DIRECTIONS: Using the entries that follow, write out the line containing "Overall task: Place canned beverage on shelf", the line containing "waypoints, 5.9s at", and every line between them, exactly and nothing else.

DATA EXTRACT:
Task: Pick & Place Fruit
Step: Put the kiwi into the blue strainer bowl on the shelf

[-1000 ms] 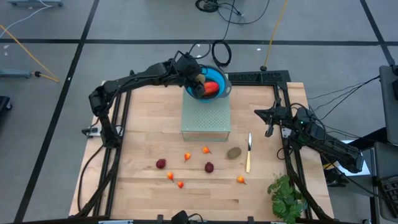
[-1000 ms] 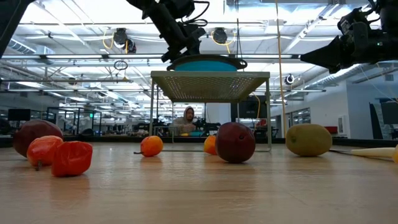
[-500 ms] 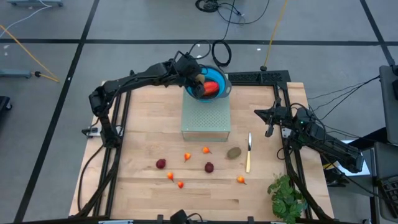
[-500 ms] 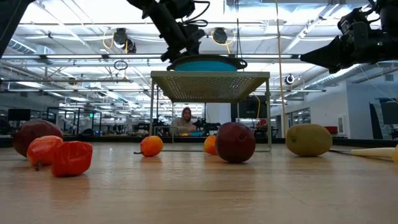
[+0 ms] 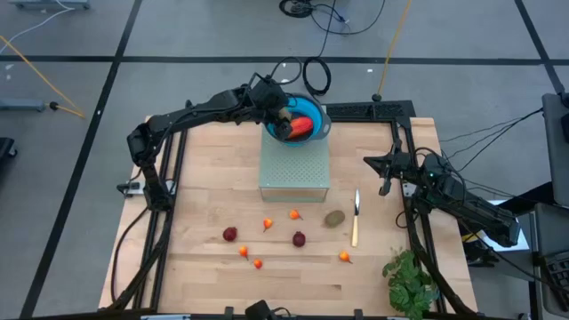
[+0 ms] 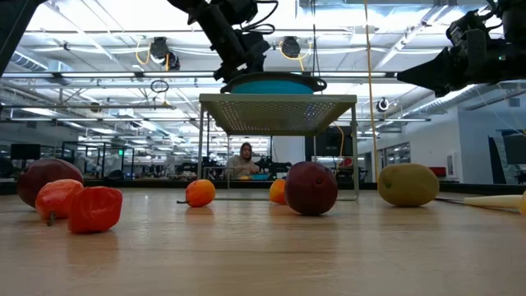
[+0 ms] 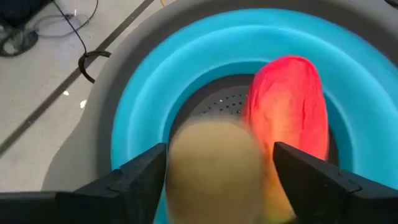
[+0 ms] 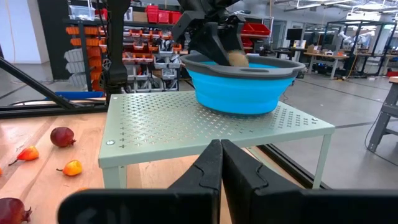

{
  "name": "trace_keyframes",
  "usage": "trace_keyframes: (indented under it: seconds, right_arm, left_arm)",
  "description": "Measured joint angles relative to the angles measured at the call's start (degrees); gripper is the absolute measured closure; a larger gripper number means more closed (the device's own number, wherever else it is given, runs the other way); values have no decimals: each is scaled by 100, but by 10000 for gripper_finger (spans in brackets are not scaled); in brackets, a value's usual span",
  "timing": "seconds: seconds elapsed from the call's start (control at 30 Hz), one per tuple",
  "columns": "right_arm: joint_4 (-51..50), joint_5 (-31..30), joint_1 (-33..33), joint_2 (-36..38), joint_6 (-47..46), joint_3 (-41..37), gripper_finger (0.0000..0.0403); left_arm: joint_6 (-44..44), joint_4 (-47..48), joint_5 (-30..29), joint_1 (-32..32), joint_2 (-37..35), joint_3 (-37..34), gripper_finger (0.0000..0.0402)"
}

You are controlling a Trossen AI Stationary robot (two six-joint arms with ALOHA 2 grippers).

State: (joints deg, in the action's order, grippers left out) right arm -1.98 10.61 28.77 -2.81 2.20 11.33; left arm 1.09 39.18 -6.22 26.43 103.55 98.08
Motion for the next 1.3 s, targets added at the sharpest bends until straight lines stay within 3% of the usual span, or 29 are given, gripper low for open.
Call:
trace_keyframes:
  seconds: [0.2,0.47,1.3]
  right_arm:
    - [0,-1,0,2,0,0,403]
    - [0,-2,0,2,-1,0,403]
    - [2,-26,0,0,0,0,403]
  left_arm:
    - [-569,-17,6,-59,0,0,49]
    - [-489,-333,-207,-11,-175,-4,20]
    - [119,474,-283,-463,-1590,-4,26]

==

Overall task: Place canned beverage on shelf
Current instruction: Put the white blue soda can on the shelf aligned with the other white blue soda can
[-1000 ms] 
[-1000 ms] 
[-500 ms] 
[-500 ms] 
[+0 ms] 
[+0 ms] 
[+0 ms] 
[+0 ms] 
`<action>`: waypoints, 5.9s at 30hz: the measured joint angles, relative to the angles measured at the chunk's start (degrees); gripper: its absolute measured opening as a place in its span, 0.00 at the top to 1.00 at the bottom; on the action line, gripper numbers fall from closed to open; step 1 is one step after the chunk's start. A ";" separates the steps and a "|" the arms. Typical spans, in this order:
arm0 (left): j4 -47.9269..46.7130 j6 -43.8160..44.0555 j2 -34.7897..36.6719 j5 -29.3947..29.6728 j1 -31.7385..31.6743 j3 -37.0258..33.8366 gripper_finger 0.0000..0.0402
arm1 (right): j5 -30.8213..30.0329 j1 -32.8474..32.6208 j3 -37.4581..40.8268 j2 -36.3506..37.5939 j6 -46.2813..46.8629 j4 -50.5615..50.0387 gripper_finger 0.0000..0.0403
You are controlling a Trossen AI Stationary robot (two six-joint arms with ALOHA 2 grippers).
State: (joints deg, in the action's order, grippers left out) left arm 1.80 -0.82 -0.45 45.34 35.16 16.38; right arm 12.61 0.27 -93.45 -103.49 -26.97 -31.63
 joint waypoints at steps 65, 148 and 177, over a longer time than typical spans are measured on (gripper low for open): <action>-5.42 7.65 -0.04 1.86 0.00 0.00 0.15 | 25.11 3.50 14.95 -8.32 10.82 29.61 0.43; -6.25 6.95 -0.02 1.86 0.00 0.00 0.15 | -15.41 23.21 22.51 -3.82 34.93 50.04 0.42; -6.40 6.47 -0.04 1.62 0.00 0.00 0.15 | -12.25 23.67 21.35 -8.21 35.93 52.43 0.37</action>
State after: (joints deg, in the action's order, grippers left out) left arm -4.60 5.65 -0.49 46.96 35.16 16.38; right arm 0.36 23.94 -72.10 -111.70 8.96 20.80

RESULT OF THIS EXERCISE:
Overall task: Place canned beverage on shelf
Current instruction: Put the white blue soda can on the shelf aligned with the other white blue soda can
[-1000 ms] 
[-1000 ms] 
[-500 ms] 
[-500 ms] 
[+0 ms] 
[+0 ms] 
[+0 ms] 
[+0 ms] 
`<action>`: waypoints, 5.9s at 30hz: the measured joint angles, relative to the angles measured at the chunk's start (degrees); gripper: its absolute measured opening as a place in its span, 0.00 at the top to 1.00 at the bottom; on the action line, gripper numbers fall from closed to open; step 1 is one step after the chunk's start. A ";" separates the steps and a "|" the arms. Typical spans, in this order:

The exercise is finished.